» **WHAT IS BEING ASKED**: Go through the entries below and count the lines where "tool" occurs. Give nothing but that number.

Stored dataset items
....

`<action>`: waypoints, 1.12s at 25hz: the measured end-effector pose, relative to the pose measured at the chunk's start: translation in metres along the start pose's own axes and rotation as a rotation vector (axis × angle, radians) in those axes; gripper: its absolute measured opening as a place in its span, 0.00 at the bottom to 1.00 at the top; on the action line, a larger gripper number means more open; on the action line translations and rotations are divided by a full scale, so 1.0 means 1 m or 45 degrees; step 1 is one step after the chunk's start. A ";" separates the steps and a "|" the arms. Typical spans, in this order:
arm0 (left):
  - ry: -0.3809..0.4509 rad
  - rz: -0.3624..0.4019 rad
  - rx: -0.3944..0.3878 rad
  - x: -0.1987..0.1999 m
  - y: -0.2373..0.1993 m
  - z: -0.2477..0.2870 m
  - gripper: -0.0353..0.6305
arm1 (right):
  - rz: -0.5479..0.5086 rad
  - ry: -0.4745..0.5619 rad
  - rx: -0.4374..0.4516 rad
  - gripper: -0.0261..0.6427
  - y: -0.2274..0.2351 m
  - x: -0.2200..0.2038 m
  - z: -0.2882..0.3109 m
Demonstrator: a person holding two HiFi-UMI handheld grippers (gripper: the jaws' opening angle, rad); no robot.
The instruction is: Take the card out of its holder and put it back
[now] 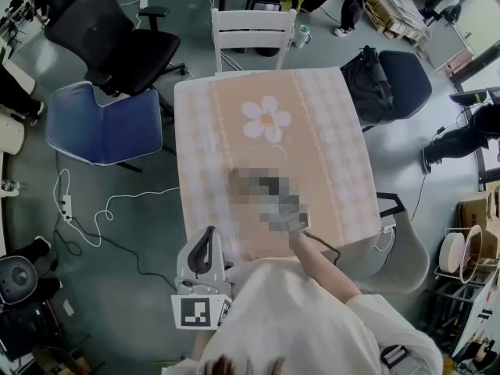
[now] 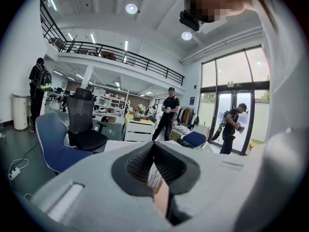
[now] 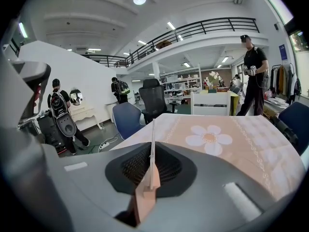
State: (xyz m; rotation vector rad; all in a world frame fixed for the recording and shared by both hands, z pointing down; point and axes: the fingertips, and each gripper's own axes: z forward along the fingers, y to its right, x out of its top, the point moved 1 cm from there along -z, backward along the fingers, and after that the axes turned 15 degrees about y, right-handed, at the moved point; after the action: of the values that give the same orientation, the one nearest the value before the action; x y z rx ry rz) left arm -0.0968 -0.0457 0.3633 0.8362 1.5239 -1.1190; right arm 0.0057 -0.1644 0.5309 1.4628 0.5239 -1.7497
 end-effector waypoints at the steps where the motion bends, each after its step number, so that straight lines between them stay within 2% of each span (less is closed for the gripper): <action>1: 0.003 0.005 -0.001 0.000 0.000 0.000 0.05 | 0.001 -0.001 0.003 0.06 -0.001 0.000 0.000; 28: 0.027 0.024 0.011 0.008 -0.001 -0.004 0.05 | 0.005 0.066 -0.012 0.06 -0.001 0.034 -0.011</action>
State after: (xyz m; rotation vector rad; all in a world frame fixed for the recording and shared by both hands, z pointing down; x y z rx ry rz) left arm -0.1009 -0.0426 0.3557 0.8687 1.5265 -1.1070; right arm 0.0102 -0.1657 0.4957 1.5051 0.5550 -1.7077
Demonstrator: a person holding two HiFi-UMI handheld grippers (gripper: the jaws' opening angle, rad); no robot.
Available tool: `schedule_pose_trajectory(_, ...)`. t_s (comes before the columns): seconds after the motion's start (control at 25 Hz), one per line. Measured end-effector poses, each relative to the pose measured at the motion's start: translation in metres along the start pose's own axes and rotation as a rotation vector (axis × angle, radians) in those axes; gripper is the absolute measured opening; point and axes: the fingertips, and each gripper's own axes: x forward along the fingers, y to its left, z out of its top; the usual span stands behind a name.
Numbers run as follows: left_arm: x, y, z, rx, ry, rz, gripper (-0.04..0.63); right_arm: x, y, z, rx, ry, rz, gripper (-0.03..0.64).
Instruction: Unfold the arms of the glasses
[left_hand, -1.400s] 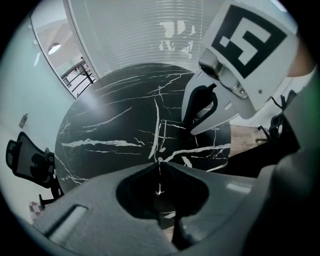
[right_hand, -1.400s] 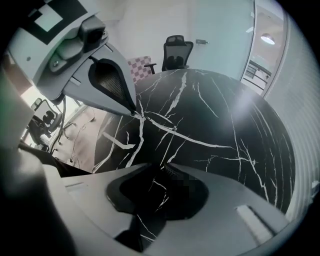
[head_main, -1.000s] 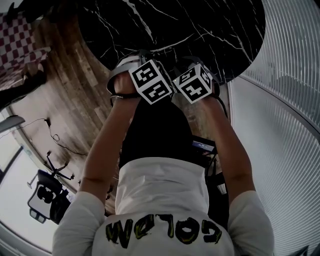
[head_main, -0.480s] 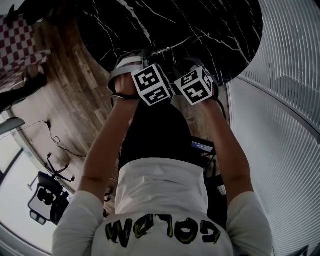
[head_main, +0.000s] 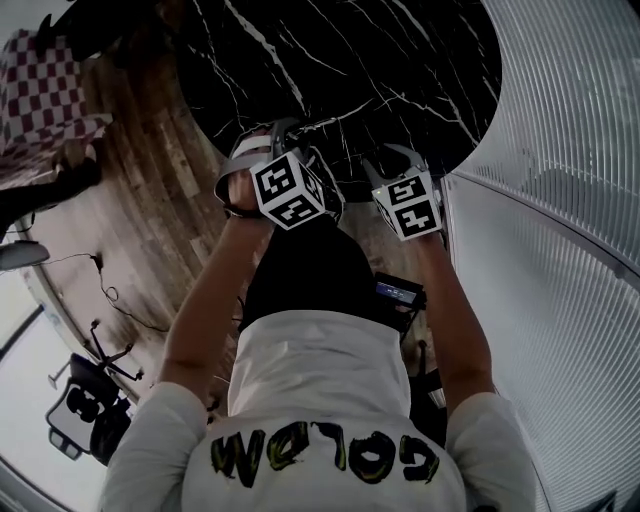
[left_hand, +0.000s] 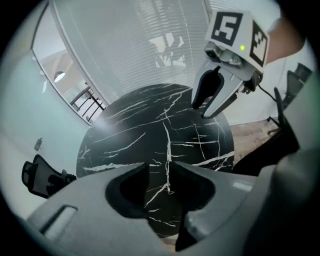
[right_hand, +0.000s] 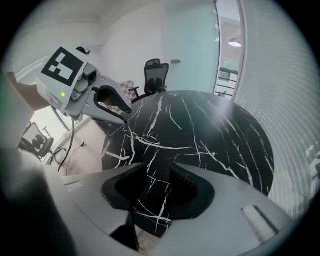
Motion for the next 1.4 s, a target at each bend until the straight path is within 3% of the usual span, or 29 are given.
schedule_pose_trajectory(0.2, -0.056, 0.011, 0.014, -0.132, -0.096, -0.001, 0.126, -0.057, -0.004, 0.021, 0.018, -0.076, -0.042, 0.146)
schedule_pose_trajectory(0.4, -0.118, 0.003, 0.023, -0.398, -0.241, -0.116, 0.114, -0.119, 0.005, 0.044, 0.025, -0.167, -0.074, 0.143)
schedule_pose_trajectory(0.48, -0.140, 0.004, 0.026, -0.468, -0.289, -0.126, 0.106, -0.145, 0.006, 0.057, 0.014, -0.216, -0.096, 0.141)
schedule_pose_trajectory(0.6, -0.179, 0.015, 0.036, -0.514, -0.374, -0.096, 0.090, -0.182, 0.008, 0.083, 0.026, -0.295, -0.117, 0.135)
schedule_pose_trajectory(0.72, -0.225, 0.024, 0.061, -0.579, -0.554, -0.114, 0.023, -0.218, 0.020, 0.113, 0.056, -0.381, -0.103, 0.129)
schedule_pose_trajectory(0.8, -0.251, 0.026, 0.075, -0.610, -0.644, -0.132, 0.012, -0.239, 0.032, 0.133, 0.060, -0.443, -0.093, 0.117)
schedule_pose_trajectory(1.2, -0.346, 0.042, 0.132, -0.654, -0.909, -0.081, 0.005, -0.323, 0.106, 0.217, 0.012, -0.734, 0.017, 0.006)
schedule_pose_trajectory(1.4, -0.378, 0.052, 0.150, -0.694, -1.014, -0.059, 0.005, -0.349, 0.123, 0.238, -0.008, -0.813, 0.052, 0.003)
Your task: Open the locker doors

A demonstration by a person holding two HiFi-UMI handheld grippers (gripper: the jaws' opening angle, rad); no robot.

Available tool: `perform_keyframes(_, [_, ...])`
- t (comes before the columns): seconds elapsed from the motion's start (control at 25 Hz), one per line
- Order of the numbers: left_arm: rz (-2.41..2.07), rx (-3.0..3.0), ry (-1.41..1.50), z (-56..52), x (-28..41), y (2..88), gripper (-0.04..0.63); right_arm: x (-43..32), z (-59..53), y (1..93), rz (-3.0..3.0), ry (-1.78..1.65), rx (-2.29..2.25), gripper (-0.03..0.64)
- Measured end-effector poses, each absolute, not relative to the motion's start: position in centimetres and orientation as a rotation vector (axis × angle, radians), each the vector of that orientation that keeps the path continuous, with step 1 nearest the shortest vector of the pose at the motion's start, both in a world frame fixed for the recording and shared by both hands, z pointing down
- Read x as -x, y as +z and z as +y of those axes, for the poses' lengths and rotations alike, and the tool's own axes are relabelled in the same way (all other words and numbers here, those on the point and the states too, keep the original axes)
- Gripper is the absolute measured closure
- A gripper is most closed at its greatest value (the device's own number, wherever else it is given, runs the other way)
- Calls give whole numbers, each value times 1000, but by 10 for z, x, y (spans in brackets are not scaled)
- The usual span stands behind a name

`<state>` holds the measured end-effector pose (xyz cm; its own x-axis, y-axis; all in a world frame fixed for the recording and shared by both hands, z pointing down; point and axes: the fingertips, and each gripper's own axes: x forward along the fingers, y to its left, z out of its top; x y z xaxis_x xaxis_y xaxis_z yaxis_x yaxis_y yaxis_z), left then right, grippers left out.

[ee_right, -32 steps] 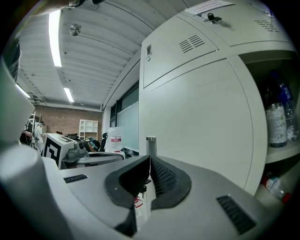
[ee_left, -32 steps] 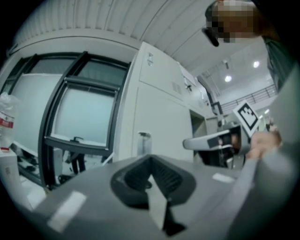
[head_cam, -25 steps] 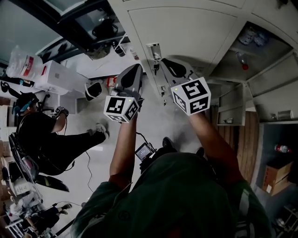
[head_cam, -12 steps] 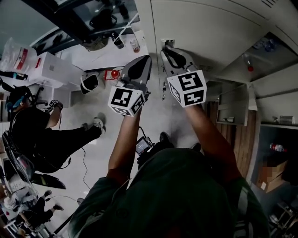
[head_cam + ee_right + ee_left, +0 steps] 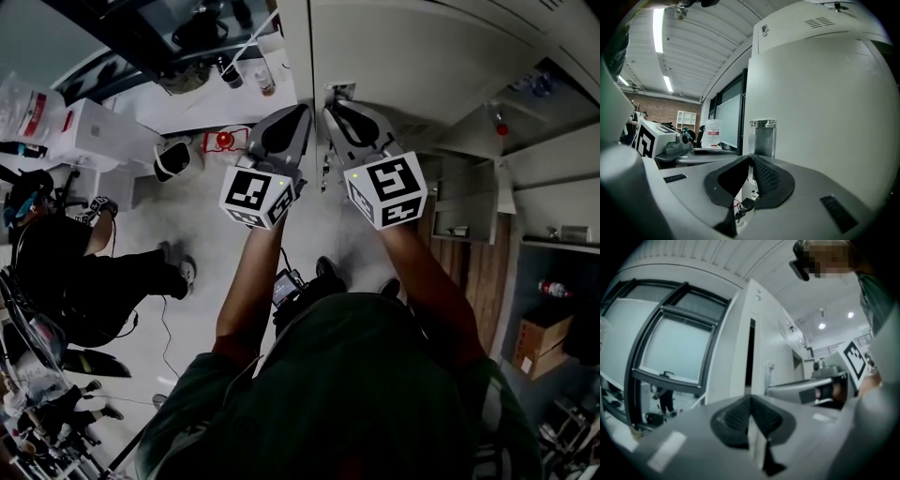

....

» **YOUR SOLUTION**: 3